In QM you have a general postulate, that requires physical observables (momentum, angular momentum, coordinates) to be represented by Hermitian operators. Actually, in QM you have different bases as well as different notion of time evolution. Those are position and coordinate basis and Schrödinger and Heisenberg representations. Where the difference between the last two is that in the Heisenberg picture operators are time dependent. Your question is for the Schrödinger representation coordinate basis so lets concentrate on it.

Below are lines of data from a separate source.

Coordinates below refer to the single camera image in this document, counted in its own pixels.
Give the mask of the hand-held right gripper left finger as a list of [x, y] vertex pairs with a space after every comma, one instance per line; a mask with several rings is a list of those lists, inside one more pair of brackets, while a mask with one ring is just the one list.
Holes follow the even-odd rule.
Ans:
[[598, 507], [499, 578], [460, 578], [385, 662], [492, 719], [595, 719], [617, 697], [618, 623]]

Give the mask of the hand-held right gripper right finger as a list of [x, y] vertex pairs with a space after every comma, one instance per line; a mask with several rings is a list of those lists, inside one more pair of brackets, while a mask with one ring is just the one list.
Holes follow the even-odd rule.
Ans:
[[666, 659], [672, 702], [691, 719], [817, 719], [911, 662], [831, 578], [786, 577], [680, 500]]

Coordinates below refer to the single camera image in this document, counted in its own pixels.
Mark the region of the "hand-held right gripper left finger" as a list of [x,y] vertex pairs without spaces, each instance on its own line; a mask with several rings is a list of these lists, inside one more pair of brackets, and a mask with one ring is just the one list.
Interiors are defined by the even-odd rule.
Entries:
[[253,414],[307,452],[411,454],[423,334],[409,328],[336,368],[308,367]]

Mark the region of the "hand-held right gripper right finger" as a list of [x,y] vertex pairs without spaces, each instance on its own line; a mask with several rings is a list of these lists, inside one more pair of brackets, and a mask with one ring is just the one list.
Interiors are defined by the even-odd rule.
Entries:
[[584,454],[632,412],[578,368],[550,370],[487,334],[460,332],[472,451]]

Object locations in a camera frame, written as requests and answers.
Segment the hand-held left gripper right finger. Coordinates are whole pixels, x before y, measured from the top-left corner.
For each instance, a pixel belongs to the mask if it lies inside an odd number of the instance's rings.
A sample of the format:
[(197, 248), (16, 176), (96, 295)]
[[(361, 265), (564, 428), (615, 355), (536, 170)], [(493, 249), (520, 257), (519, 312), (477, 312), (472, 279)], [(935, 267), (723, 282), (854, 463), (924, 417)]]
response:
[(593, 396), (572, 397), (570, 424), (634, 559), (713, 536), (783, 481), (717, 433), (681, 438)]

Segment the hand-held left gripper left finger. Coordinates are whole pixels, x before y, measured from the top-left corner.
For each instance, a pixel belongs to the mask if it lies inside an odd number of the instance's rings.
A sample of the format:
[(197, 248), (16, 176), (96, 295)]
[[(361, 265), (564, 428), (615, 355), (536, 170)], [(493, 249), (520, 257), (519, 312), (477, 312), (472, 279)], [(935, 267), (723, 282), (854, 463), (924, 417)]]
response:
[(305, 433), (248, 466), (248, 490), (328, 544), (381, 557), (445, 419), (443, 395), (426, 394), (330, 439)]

In the coordinate representation, the basis is formed by an infinite set of vectors $\{| {\bf x} \rangle\}$ for which the following holds:
$$
\hat{\bf X}| {\bf x} \rangle = {\bf x} | {\bf x} \rangle
\,.
$$
Every state vector $| \psi \rangle$ can be expressed in this basis as:
$$
| \psi \rangle = \int d{\bf x} \, |{\bf x}\rangle \langle{\bf x}|\psi\rangle
\,,
$$
where we used the usual expression $ \int d{\bf x}|{\bf x}\rangle \langle{\bf x}|=\hat{I}$.
So the position operator was easy, what about the momentum operator? Here you need more calculus.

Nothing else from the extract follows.